Improving Node.js Application Performance With Clustering

This post was updated on 8 August 2023 to switch the cluster's deprecated API from isMaster to isPrimary, and to use the newer and more reliable os.availableParallelism() instead of os.cpus().length.

When building a production application, you are usually on the lookout for ways to optimize its performance while keeping any possible trade-offs in mind. When it is live, you'll want to use a Node.js APM. In this post, we'll take a look at an approach that can give you a quick win when it comes to improving the way your Node.js apps handle the workload.

An instance of Node.js runs in a single thread which means that on a multi-core system (which most computers are these days), not all cores will be utilized by the app. To take advantage of the other available cores, you can launch a cluster of Node.js processes and distribute the load between them.

Having multiple threads to handle requests improves the throughput (requests/second) of your server as several clients can be served concurrently. We'll see how to create child processes with the Node.js cluster module and then later, we'll take a look at how to manage clustering with the PM2 Process Manager.

A Look at Clustering

The Node.js Cluster module enables the creation of child processes (workers) that run simultaneously and share the same server port. Each spawned child has its own event loop, memory, and V8 instance. The child processes use IPC (Inter-process communication) to communicate with the parent Node.js process.

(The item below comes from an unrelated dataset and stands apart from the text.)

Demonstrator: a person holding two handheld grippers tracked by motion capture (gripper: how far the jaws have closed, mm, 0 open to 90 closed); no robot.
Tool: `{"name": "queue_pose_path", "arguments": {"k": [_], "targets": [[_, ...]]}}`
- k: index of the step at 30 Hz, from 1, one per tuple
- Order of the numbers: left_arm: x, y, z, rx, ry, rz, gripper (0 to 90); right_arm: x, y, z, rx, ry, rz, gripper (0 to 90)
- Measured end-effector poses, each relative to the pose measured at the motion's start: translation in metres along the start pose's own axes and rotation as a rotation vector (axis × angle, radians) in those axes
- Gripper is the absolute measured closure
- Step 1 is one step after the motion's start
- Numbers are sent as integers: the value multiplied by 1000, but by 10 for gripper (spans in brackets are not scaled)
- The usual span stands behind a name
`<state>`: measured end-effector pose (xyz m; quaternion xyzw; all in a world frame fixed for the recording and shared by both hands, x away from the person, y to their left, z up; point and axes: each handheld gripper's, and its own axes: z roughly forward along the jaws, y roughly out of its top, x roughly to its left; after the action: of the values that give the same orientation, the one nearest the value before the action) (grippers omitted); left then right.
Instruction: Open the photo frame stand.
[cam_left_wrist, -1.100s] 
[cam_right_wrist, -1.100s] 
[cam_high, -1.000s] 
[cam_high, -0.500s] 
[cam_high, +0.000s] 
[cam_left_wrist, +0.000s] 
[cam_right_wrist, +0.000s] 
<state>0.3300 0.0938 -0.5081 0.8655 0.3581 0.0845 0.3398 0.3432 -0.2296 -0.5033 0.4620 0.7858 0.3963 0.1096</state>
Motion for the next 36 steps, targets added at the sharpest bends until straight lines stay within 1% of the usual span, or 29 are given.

Having multiple processes to handle incoming requests means that several requests can be processed simultaneously and if there is a long-running/blocking operation on one worker, the other workers can continue handling other incoming requests — your app won't have come to a standstill until the blocking operation completes.

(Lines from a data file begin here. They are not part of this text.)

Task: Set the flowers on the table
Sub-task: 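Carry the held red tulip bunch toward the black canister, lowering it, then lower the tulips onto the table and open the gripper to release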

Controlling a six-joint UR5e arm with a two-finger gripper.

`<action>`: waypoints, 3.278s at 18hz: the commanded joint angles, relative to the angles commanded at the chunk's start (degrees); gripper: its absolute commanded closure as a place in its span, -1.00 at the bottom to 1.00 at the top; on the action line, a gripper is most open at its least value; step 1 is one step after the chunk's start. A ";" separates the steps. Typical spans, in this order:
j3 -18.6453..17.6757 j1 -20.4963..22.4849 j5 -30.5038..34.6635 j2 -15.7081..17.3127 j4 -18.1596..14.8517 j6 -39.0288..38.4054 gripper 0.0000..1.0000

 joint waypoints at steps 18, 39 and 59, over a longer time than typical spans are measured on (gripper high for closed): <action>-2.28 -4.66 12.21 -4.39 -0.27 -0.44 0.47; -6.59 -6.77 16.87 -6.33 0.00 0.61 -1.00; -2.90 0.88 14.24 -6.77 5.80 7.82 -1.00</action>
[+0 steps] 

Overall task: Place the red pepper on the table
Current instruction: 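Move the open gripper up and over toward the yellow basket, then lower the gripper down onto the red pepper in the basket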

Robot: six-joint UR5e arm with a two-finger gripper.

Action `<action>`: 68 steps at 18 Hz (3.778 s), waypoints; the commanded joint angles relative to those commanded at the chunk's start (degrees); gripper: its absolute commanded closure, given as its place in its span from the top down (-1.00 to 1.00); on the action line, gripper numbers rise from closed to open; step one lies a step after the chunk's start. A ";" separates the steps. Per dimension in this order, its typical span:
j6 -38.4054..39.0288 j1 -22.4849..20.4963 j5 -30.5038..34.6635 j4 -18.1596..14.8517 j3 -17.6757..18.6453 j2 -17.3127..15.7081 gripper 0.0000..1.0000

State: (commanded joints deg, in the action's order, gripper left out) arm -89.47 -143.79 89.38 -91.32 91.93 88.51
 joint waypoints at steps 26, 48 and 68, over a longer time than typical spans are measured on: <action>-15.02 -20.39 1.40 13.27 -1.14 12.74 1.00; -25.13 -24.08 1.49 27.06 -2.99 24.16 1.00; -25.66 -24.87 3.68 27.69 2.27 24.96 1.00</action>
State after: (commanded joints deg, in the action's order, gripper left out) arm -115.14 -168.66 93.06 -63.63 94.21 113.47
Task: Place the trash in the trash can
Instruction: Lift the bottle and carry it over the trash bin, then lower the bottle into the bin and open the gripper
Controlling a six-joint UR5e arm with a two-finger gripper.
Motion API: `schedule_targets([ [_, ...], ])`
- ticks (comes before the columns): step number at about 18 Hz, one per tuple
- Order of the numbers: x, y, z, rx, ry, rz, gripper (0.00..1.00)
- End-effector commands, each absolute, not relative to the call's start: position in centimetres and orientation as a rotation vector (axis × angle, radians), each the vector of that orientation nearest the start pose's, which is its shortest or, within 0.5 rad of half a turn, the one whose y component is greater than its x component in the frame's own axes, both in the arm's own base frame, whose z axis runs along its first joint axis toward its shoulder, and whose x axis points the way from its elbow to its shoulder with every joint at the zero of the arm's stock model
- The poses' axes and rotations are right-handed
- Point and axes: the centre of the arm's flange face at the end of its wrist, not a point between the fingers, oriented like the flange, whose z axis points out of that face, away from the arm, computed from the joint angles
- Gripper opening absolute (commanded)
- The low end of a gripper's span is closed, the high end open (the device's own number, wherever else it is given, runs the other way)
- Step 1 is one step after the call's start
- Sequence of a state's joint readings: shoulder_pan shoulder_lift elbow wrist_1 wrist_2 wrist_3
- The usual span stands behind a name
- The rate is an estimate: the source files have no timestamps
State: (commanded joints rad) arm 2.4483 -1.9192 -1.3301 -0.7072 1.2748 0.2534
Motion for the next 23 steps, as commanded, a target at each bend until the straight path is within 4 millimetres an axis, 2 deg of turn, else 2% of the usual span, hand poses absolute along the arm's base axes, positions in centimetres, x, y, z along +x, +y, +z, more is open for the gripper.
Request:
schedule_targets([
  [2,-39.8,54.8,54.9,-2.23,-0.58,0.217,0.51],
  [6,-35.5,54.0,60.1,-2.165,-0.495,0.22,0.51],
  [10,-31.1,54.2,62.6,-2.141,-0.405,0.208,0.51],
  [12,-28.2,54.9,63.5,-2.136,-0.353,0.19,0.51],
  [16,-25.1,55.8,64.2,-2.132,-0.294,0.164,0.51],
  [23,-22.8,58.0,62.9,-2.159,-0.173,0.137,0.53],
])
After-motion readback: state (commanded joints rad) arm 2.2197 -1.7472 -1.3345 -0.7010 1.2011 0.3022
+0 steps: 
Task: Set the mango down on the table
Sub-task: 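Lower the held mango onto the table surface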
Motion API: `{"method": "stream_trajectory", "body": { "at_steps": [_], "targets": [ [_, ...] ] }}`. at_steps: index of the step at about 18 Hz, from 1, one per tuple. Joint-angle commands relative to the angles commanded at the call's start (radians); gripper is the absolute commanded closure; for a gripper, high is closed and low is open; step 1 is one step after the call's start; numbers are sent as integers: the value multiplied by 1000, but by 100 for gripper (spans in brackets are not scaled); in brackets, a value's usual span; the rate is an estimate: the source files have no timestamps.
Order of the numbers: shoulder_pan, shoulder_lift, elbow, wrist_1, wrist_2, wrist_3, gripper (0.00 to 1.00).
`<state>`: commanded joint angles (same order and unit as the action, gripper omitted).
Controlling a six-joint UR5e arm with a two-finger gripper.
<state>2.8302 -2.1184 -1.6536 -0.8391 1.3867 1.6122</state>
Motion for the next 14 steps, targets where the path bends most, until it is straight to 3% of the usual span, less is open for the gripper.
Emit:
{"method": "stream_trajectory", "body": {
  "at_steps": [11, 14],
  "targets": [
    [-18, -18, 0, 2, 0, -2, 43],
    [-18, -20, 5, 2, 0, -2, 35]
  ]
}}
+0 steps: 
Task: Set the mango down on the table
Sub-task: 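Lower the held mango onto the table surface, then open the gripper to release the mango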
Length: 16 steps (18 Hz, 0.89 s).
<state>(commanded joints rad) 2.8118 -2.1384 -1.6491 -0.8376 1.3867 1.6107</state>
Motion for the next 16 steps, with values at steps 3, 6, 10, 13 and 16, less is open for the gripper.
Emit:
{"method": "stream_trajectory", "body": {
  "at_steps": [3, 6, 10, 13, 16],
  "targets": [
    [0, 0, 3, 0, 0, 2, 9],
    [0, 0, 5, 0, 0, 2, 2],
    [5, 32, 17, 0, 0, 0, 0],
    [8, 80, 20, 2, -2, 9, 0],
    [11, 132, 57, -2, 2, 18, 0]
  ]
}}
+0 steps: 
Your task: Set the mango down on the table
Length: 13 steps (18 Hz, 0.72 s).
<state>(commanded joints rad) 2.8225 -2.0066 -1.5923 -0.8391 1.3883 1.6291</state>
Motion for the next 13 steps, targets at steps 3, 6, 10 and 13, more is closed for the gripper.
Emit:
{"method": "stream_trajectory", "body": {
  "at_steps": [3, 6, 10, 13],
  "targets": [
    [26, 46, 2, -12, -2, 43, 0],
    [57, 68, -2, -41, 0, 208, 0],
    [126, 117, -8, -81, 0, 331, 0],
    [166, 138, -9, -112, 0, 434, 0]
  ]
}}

Running multiple workers also makes it possible to update your app in production with little to no downtime. You can make changes to your app and restart workers one at a time, waiting for one child process to fully spawn before restarting another. This way, there will always be workers running while you update the app.

Incoming connections are distributed among child processes in one of two ways:

The primary process listens for connections on a port and distributes them across the workers in a round-robin fashion. This is the default approach on all platforms, except Windows.
The primary process creates a listen socket and sends it to interested workers that will then be able to accept incoming connections directly.

Using Clusters

To see the advantages that clustering offers, we'll start with a sample Node.js app that doesn't use clusters and compare it with one that uses clusters:

JavaScript

const express = require("express");
const app = express();
const port = 3000;
 
app.get("/", (req, res) => {
  res.send("Hello World!");
});
 
app.get("/api/:n", function (req, res) {
  let n = parseInt(req.params.n);
  let count = 0;
 
  if (n > 5000000000) n = 5000000000;
 
  for (let i = 0; i <= n; i++) {
    count += i;
  }
 
  res.send(`Final count is ${count}`);
});
 
app.listen(port, () => {
  console.log(`App listening on port ${port}`);
});

It's a bit contrived and not something you would find in a real-world situation, but it will suit our needs. The app contains two routes — a root route that returns the string "Hello World" and another route that takes a route parameter n and adds numbers up to n to a variable count before returning a string containing the final count.

The operation is an 0(n) operation so it offers us an easy way to simulate long-running operations on the server — if we feed it a large enough value for n. We cap n off at 5,000,000,000 — let's spare our computer from having to run so many operations.

If you run the app with node app.js and pass it a decently small value for n (e.g. http://localhost:3000/api/50), it will execute quickly and return a response almost immediately. The root route (http://localhost:3000) also returns a response quickly.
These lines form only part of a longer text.